His critics might argue that Sancho is no longer the player he was in Germany.

Yet, it still seems a surprising oversight on the part of head coach Francisco Maturana as the Warriors have managed just two clean sheets in seven 2010 World Cup qualifiers thus far.

Maturana is temporarily without injured central defender Keyeno Thomas while he could not have seen much of either Toronto's Julius James or Public's Seon Power-the latter has just returned from a broken leg.

In short, the national team does not seem to be in the position to snub defenders at the moment. The Sunday Express did attend Sancho's second outing against Caledonia, though. And it was not an unmitigated success for the former Trinity College and Malick schoolboy.

Four minutes from the end, the giant defender was played into trouble by the Stars goalkeeper on top his own penalty area.

Sancho's failure to immediately lump the ball out for a throw cost Stars dearly as the diminutive pair of Kendall Velox and Hayden Tinto quickly stripped him of possession and Tinto stroked home the game's only goal.

But the headline did not fairly encapsulate Sancho's output. Employed as a sweeper in a back three, Sancho directed his team's defensive line with authority and was in the right areas to challenge the ball when Caledonia attacked although there were no memorable tackles.

In attack, Sancho showed for the ball continually and helped Stars' five-man midfield to keep possession.

His passing was sure-a notable weakness in the present national defence apart from his World Cup partner, Dennis Lawrence-and he displayed nimble footwork when pressured.

The contest lacked meaningful thrust from either team and was a poor test of an international player.
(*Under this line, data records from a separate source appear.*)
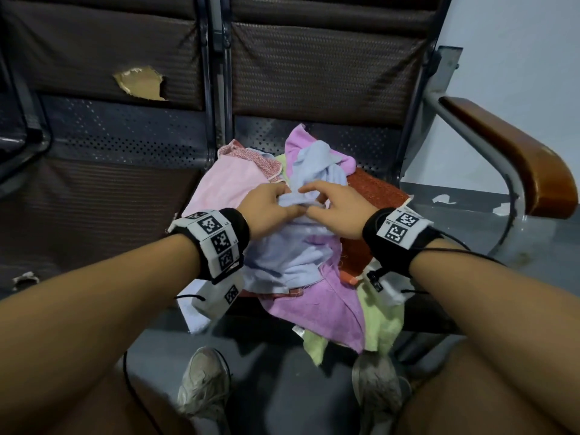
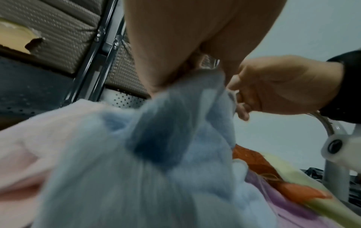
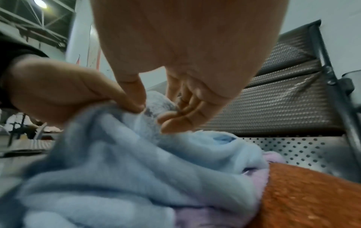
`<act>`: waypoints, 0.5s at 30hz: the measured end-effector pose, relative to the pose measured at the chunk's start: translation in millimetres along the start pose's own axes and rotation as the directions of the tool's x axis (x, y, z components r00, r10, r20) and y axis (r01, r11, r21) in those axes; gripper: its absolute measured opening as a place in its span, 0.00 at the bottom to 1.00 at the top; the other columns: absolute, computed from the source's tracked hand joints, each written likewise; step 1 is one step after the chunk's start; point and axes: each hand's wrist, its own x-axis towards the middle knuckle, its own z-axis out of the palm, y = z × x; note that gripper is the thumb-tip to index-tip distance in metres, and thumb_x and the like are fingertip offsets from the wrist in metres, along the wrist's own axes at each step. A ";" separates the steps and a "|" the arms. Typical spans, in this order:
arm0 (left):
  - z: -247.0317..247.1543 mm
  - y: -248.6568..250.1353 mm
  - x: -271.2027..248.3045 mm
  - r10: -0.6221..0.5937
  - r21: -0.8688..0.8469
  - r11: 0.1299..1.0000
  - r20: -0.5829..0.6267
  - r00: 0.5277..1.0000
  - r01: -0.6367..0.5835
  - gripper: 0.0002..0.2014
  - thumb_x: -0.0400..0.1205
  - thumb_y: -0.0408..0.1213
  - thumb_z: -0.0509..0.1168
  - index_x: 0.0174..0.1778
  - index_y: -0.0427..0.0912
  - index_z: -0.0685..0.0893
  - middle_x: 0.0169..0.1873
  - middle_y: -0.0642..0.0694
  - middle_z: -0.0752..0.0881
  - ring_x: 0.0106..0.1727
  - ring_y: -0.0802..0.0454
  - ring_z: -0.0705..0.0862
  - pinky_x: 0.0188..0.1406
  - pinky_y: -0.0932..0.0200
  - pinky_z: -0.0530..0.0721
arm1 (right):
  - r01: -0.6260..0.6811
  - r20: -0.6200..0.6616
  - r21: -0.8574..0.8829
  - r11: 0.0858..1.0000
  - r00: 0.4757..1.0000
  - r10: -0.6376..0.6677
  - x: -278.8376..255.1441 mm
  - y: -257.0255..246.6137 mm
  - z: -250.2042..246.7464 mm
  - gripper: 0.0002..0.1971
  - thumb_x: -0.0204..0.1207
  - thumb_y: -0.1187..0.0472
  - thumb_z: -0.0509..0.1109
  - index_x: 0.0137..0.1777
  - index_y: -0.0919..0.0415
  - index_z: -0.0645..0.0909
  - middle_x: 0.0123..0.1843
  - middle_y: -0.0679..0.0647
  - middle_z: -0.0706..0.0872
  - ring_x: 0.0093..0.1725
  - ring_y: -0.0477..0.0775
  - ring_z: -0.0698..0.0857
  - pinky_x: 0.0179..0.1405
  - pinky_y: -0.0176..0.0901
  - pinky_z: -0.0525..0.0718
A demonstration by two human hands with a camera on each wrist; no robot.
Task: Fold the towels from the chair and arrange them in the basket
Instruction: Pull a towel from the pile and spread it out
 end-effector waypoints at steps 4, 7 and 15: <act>-8.3 6.2 0.4 0.066 -0.144 0.987 -0.002 0.998 -0.065 0.13 0.69 0.34 0.82 0.37 0.47 0.82 0.27 0.58 0.83 0.28 0.66 0.78 0.30 0.70 0.75 | -0.097 0.203 -0.010 0.995 0.974 0.097 -2.3 8.5 -6.4 0.29 0.78 0.50 0.73 0.78 0.44 0.72 0.39 0.55 0.90 0.41 0.56 0.92 0.49 0.50 0.89; -14.0 7.5 -0.1 0.027 -0.230 0.973 0.044 0.999 -0.016 0.13 0.68 0.35 0.83 0.40 0.43 0.84 0.29 0.57 0.86 0.30 0.65 0.82 0.31 0.72 0.78 | -0.249 0.429 0.188 0.950 0.891 0.148 -5.3 1.9 -2.1 0.28 0.77 0.53 0.75 0.75 0.44 0.69 0.38 0.60 0.88 0.35 0.62 0.92 0.41 0.55 0.92; -20.0 7.4 0.3 0.062 -0.037 0.997 0.001 0.998 -0.062 0.08 0.75 0.41 0.78 0.36 0.47 0.86 0.32 0.50 0.86 0.34 0.57 0.80 0.38 0.59 0.79 | -0.031 0.175 -0.246 0.969 0.982 0.076 2.7 1.9 5.6 0.06 0.78 0.52 0.68 0.43 0.53 0.80 0.42 0.54 0.87 0.45 0.61 0.88 0.45 0.50 0.85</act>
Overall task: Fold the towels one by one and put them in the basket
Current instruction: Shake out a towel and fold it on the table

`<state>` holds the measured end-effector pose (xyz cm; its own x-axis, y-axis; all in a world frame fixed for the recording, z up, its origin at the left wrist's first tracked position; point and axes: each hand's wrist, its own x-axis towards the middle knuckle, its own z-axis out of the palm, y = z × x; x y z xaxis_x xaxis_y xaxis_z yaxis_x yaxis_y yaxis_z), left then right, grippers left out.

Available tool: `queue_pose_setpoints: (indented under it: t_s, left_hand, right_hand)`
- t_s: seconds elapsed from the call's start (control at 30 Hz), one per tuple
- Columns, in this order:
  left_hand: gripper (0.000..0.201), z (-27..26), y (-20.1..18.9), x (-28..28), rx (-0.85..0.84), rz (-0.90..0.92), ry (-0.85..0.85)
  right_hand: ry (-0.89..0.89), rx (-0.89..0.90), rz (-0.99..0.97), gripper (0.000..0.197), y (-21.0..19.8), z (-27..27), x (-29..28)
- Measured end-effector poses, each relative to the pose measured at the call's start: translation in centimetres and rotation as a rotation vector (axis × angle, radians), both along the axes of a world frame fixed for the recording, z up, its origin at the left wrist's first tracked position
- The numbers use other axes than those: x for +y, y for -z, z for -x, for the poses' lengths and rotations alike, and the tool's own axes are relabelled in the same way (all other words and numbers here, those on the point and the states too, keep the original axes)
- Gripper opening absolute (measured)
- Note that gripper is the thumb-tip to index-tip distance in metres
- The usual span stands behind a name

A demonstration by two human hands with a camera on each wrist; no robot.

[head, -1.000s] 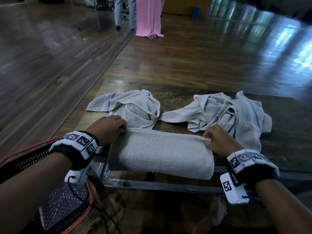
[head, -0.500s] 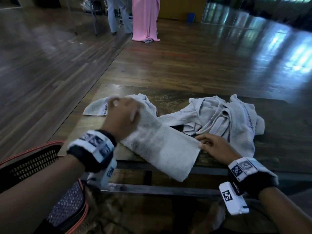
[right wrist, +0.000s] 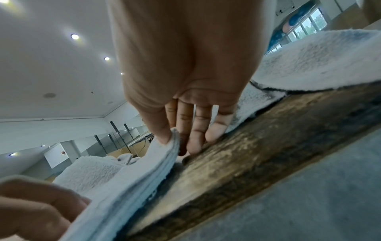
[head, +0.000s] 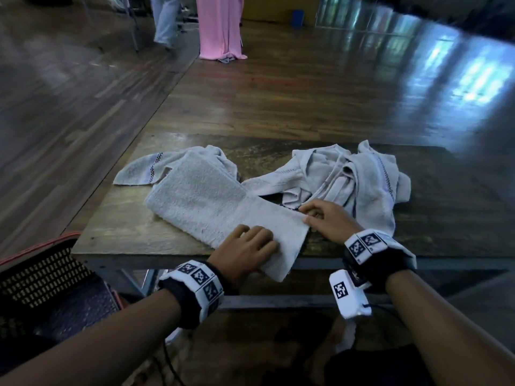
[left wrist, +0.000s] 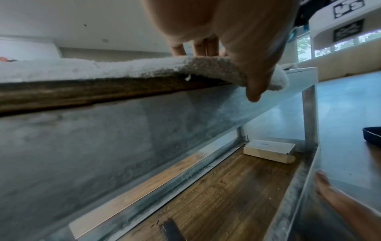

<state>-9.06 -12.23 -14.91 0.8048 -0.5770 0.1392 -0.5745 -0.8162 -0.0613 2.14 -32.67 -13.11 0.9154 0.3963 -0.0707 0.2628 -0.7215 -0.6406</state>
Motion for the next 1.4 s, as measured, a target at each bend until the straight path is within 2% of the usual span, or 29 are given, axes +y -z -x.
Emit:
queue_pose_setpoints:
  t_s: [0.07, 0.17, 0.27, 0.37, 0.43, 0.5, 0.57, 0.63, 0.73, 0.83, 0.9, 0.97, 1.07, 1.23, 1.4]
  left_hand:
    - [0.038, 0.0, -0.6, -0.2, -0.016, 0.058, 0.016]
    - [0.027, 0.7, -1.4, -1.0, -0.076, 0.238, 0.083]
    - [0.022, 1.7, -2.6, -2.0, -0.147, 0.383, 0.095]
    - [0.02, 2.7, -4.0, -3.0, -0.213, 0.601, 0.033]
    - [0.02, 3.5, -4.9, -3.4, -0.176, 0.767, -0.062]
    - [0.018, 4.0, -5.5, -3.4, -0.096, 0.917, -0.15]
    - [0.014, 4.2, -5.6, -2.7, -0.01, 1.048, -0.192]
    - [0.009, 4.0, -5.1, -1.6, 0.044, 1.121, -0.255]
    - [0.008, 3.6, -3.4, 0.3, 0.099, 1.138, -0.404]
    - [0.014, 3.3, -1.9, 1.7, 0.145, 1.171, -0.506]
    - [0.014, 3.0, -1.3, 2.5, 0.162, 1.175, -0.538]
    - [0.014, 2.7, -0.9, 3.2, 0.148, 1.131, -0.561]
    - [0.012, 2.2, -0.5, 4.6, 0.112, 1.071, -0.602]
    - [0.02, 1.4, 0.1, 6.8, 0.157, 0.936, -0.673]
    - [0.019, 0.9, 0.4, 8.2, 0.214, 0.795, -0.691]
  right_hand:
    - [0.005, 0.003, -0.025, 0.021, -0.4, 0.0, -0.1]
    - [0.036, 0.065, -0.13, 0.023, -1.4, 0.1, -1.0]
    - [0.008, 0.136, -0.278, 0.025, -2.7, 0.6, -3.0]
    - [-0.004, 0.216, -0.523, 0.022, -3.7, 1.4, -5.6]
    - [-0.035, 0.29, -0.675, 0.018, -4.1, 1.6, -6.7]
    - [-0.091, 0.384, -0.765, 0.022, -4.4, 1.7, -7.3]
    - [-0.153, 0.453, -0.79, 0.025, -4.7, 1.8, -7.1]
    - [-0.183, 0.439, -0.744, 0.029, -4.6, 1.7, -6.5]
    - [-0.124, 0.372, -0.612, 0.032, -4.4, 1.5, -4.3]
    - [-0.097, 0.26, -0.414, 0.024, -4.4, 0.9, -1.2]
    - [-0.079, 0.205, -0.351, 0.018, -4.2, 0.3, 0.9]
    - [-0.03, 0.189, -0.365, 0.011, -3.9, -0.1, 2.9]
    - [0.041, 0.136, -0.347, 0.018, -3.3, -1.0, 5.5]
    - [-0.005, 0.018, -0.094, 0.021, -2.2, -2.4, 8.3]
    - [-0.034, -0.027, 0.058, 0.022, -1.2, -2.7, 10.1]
Hopefully, there will be more answers when Stars meet the likes of CLICO San Juan Jabloteh and W. Connection. But, despite his role in Caledonia's winner, Sancho looked an influential figure for mostly the right reasons.

On the evidence of international recalls for the likes of Latapy and Arnold Dwarika, age is no longer a determining factor in team selection.

Sancho's own claims should be strengthened by December when he would be near to full fitness. A belated return from exile for Sancho might still be some distance away. But it looks less of a gamble these days.